* **Information provided**
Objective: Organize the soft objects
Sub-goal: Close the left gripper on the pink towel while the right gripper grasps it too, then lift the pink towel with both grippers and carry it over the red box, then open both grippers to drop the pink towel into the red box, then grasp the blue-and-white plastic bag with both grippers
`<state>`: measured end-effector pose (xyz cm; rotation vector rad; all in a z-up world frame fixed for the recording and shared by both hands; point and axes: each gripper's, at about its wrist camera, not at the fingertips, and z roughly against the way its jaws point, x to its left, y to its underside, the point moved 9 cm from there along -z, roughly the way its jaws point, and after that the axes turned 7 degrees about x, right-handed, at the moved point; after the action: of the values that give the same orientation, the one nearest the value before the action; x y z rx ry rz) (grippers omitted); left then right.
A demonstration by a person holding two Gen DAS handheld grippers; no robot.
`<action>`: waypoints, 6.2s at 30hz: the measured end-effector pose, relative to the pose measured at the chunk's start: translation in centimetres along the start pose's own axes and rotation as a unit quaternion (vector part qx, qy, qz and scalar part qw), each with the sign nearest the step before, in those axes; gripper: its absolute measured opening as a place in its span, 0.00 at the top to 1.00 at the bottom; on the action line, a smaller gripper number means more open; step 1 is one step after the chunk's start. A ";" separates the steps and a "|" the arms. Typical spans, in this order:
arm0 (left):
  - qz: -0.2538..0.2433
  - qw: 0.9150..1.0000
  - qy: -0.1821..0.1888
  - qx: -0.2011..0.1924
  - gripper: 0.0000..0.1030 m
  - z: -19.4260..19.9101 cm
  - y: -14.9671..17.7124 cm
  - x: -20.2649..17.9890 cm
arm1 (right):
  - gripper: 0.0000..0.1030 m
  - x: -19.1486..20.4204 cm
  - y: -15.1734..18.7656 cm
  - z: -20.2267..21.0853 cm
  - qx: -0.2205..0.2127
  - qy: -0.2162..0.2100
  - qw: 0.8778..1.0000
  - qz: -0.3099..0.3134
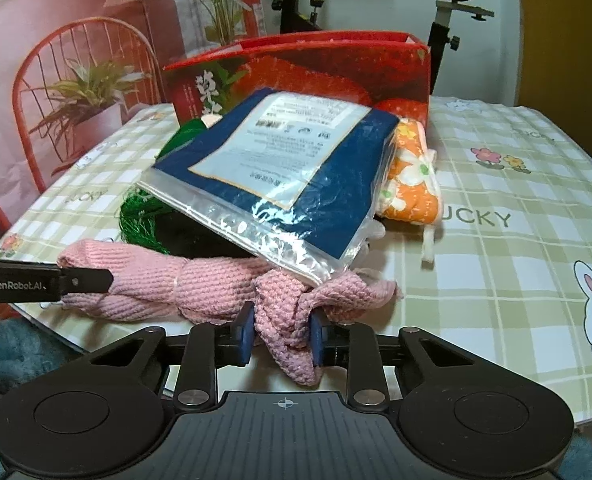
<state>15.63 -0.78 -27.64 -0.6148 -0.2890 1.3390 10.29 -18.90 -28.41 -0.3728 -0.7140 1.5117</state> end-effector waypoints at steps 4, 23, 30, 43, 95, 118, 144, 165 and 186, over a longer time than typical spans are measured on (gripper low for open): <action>-0.002 1.000 0.008 -0.006 0.74 0.4 -0.1 0.0 | 0.77 0.2 -0.4 0.9 -0.018 -0.003 1.000 0.004; 0.042 0.999 0.012 0.006 0.52 0.1 0.4 1.4 | 0.77 -0.2 0.6 0.0 0.009 -0.010 1.000 -0.014; 0.065 0.998 0.014 -0.008 0.39 0.3 0.1 1.9 | 0.76 -0.2 0.8 -0.1 0.011 -0.010 1.000 -0.015; 0.027 0.999 0.032 -0.019 0.79 -0.1 0.0 0.4 | 0.76 -0.2 0.9 0.0 0.010 -0.016 1.000 -0.014; 0.013 0.986 0.022 -0.162 0.82 11.5 -3.1 0.1 | 0.76 6.6 -2.7 6.6 -0.038 -0.136 0.990 0.022; -0.023 0.978 0.049 -0.203 0.82 12.0 -13.2 -2.9 | 0.76 2.0 -13.7 8.9 -0.148 -0.100 0.983 0.046; -0.036 0.997 0.017 -0.064 0.78 -5.7 -26.6 -3.5 | 0.73 -8.6 -27.1 -7.6 -0.045 -0.037 0.998 0.039; -0.106 0.990 0.090 -0.031 0.39 -2.1 -17.7 -6.6 | 0.52 -5.9 -18.1 -0.1 -0.062 -0.042 0.997 0.009; -0.074 0.989 0.129 0.025 0.48 -5.1 -12.4 -6.2 | 0.52 -4.4 -10.7 -2.0 0.042 -0.069 0.996 -0.033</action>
<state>27.06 -9.24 -23.77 -0.7026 -0.0867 1.1070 20.20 -23.41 -23.92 -0.1800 -0.7608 1.5099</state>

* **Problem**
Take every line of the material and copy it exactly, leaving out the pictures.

* **Answer for this exercise**
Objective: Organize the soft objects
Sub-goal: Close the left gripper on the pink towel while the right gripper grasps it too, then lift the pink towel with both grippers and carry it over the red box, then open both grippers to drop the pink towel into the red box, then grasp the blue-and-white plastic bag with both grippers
`<state>`: measured end-effector pose (xyz cm; rotation vector rad; all in a z-up world frame fixed for the recording and shared by both hands; point and axes: each gripper's, at about its wrist camera, not at the fingertips, and z roughly against the way its jaws point, x to its left, y to its underside, the point moved 9 cm from there along -z, roughly the way its jaws point, and after that the axes turned 7 degrees about x, right-handed, at the moved point; after the action: of the values that give the same orientation, the one nearest the value before the action; x y z rx ry rz) (grippers omitted); left then right.
A demonstration by a person holding two Gen DAS handheld grippers; no robot.
`<action>`: waypoints, 6.2s at 30hz: the measured end-effector pose, relative to the pose measured at the chunk's start: translation in centimetres along the start pose's own axes and rotation as a unit quaternion (vector part qx, qy, qz and scalar part qw), each with the sign nearest the step before, in those axes; gripper: its absolute measured opening as a place in its span, 0.00 at the top to 1.00 at the bottom; on the action line, a smaller gripper number means more open; step 1 is one step after the chunk's start. A ";" separates the steps and a "|" the arms. Typical spans, in this order:
arm0 (left):
  - qz: -0.2538..0.2433
  - qw: 0.9150..1.0000
  - qy: -0.1821..0.1888
  - qx: -0.2011..0.1924
  - gripper: 0.0000..0.1030 m
  - z: -19.4260..19.9101 cm
  - y: -14.9671..17.7124 cm
  - x: -20.2649..17.9890 cm
arm1 (right):
  - gripper: 0.0000..0.1030 m
  - x: -19.1486..20.4204 cm
  - y: -15.1734..18.7656 cm
  - z: -20.2267..21.0853 cm
  - qx: -0.2205..0.2127
  - qy: -0.2162..0.2100
  - qw: 0.8778..1.0000
  - qz: -0.3099..0.3134
<state>15.63 -0.78 -27.64 -0.6148 -0.2890 1.3390 10.29 -18.90 -28.41 -0.3728 -0.7140 1.5117</state> end-effector waypoints at steps 4, 23, 30, 43, 95, 118, 144, 165 and 186, over a longer time than typical spans are measured on (gripper low for open): <action>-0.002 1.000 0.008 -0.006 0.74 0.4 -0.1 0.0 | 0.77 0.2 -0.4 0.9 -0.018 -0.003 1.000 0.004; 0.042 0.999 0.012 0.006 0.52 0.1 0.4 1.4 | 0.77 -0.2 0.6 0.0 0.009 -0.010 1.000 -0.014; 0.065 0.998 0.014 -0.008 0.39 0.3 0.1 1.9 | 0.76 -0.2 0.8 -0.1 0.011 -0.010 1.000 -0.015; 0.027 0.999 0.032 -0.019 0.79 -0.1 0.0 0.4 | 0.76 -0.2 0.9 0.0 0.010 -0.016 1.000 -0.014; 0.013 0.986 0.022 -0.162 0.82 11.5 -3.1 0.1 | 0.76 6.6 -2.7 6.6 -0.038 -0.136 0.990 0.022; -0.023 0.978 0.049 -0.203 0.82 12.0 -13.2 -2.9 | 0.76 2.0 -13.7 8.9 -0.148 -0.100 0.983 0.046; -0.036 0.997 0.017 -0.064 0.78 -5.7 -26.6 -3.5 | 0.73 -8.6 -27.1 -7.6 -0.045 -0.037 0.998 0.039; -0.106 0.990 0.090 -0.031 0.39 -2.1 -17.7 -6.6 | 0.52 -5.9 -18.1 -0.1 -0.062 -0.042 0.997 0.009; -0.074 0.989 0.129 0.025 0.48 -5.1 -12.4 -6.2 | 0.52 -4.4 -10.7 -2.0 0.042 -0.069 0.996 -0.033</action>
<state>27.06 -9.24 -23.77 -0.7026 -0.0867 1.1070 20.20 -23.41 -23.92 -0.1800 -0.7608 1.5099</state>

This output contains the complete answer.